TASK TO COMPLETE: Pull each line holding the word "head" from the data.

INFORMATION PROVIDED:
########################################

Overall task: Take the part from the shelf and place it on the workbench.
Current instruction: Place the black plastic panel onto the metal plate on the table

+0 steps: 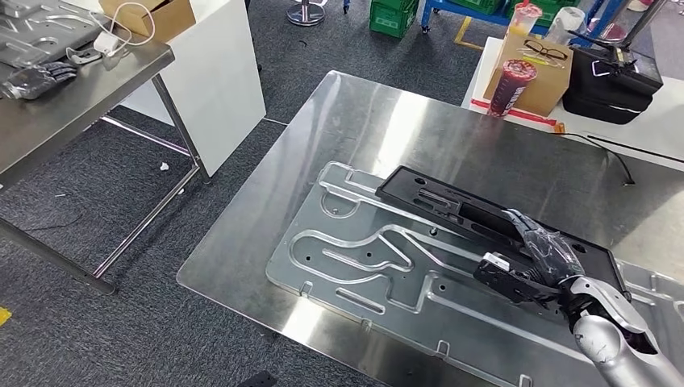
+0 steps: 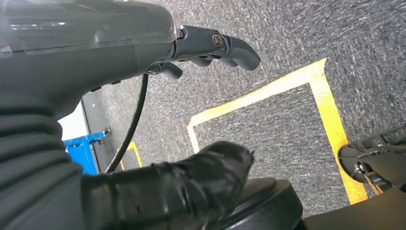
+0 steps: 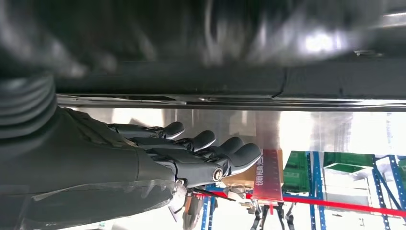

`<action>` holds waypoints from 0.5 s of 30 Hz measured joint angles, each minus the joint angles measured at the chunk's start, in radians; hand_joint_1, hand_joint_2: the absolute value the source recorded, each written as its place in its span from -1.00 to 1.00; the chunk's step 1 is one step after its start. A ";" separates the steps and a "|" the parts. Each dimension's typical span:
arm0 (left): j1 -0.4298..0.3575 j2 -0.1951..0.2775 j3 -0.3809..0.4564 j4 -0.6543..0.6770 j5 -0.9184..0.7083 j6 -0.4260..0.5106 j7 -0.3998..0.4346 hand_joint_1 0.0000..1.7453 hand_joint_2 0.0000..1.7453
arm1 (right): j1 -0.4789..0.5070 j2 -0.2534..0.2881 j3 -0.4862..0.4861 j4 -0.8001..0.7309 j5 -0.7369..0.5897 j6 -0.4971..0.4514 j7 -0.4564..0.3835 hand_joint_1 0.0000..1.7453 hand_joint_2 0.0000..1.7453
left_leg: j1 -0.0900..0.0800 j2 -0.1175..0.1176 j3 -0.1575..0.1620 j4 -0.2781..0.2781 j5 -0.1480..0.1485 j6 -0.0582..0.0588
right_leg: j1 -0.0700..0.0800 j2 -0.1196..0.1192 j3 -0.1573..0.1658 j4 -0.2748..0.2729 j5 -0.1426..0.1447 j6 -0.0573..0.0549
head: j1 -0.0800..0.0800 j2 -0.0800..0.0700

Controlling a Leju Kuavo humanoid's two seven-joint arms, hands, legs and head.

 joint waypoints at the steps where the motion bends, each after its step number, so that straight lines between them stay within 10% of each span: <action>1: 0.000 0.000 0.000 0.000 -0.002 0.002 0.003 -1.00 -1.00 | 0.004 0.003 0.000 -0.004 0.000 -0.001 -0.001 -1.00 -1.00 | 0.000 0.000 0.000 0.000 0.000 0.000 | 0.000 0.000 0.000 0.000 0.000 0.002 | 0.000 0.000; 10: 0.000 0.000 0.002 0.000 -0.010 0.004 0.015 -1.00 -1.00 | 0.033 0.020 -0.004 -0.071 -0.006 -0.012 -0.017 -1.00 -1.00 | 0.002 0.003 0.005 -0.010 0.008 0.013 | -0.003 0.001 0.000 0.007 -0.005 0.014 | 0.000 0.000; 15: 0.000 -0.001 0.007 0.000 -0.016 0.003 0.016 -1.00 -1.00 | 0.057 0.026 -0.017 -0.123 -0.033 -0.021 -0.041 -1.00 -1.00 | 0.007 0.009 0.003 -0.024 0.022 0.023 | -0.014 0.000 -0.092 0.242 -0.149 0.028 | 0.002 0.000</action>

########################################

REPLY TO THE TASK:
head: j1 -0.0800..0.0800 j2 -0.0800..0.0700
Controlling a Leju Kuavo humanoid's two seven-joint arms, hands, legs and head.

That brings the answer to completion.